La théorie quantitative de la monnaie postule que la monnaie est utilisée dans l'économie dite réelle. Il peut toutefois y avoir des fuites macroéconomiques qui font sortir la monnaie nouvellement créée du circuit de production et de consommation classique. Ainsi, les politiques d'assouplissement quantitatif, dont les effets restent bloqués dans le système financier, provoquent moins d'inflation que le financement monétaire des déficits de l'État. Les politiques monétaires accommodantes semblent toutefois présenter leurs limites en vue de réguler le taux d'inflation dès lors que celle-ci est portée par une masse monétaire introduite dans l'économie réelle et utilisée pour des dépenses contraintes.

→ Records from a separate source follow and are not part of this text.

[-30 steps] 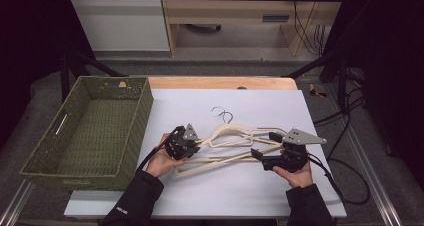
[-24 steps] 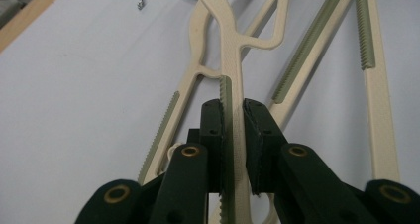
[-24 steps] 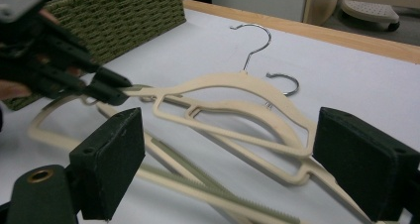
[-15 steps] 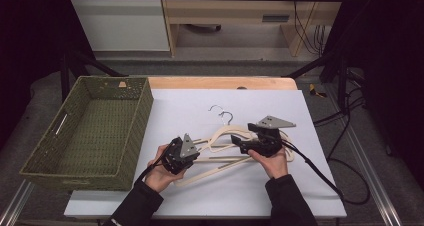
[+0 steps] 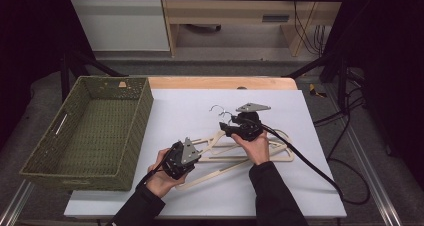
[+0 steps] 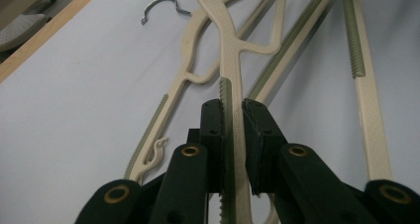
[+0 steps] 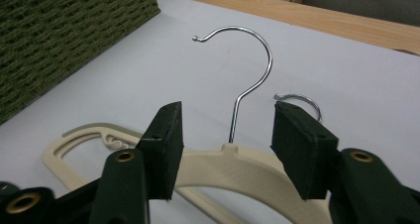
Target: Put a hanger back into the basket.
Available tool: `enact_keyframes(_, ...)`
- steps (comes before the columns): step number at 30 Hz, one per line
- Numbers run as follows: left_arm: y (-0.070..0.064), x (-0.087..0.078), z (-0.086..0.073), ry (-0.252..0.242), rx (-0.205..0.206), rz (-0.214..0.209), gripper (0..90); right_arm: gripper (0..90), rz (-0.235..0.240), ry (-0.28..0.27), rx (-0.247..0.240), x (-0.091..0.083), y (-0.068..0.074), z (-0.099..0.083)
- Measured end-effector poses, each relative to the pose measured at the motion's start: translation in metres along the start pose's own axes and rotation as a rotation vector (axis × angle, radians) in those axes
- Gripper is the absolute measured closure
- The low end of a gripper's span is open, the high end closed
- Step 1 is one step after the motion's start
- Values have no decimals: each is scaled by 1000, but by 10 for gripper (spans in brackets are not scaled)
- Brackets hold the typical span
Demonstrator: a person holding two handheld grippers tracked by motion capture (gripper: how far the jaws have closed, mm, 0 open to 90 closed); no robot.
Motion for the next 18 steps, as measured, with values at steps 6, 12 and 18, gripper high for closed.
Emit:
enact_keyframes(6,-2,-1,0,3,-5,5,795,641,-2,47,7,18,-4,-6)
enact_keyframes(12,-6,-1,-2,0,-11,-10,794,831,0,71,36,21,-6,-9)
enact_keyframes(18,-10,-3,-4,9,-4,-4,794,871,14,77,53,17,-3,-9)
Point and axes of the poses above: each handheld gripper's, and its own axes: x roughly forward along the jaws, z roughly out of its top, y roughly to its left, the point moved 8 cm from there along x, roughly forward along the jaws, and after that the axes turned 4 degrees about -y, right-handed, at the moved point
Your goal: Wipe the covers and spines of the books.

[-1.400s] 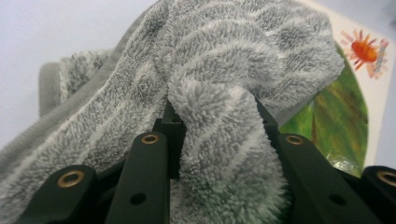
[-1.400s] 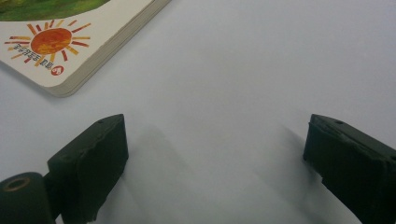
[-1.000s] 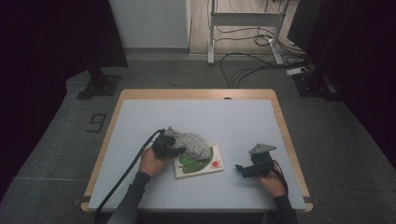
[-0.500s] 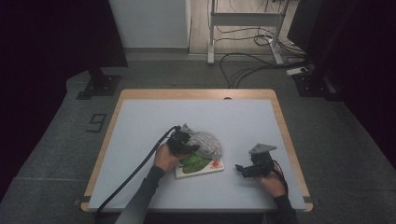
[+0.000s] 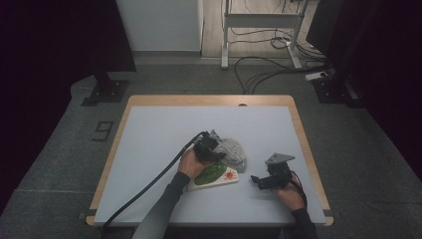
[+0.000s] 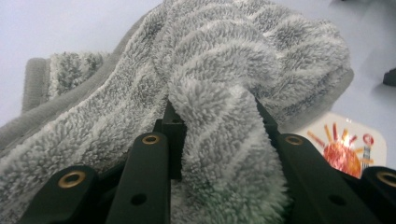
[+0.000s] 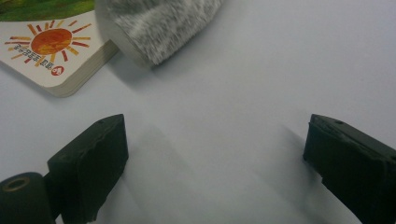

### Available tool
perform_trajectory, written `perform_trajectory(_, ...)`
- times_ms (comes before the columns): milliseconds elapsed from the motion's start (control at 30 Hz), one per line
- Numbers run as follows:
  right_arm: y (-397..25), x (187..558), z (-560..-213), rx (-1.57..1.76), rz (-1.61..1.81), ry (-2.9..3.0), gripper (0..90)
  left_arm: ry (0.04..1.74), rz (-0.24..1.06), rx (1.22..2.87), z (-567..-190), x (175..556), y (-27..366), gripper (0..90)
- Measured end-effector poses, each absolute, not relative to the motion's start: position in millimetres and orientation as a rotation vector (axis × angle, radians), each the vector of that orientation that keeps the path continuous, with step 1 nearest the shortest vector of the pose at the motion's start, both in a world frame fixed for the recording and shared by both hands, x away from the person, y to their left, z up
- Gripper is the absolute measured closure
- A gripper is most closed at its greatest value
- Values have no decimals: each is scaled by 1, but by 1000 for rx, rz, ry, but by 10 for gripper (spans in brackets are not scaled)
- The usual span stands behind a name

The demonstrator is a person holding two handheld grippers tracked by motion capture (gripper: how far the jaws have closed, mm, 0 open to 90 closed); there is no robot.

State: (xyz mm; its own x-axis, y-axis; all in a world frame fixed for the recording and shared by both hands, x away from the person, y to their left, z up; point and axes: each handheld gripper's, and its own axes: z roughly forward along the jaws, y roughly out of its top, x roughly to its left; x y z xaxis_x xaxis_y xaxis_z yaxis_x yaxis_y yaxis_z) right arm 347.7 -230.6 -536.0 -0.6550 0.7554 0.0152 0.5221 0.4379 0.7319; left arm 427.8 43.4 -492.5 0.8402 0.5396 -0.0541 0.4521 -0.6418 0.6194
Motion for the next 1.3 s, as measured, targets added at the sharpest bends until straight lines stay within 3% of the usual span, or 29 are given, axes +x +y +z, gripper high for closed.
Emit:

Les dépenses contraintes des ménages, telles que l'alimentation ou l'énergie, tendent à accroître l'inflation lorsque les prix de ces dernières augmentent fortement et que la masse monétaire demeure importante, à condition que le taux de croissance de la production soit inférieur au taux de croissance des prix des dépenses contraintes : c'est en partie ce qui explique l'accroissement important du taux d'inflation au sein des économies développées en 2022, inflation catalysée par différentes pénuries sur fond de guerre menée par la Russie contre l'Ukraine.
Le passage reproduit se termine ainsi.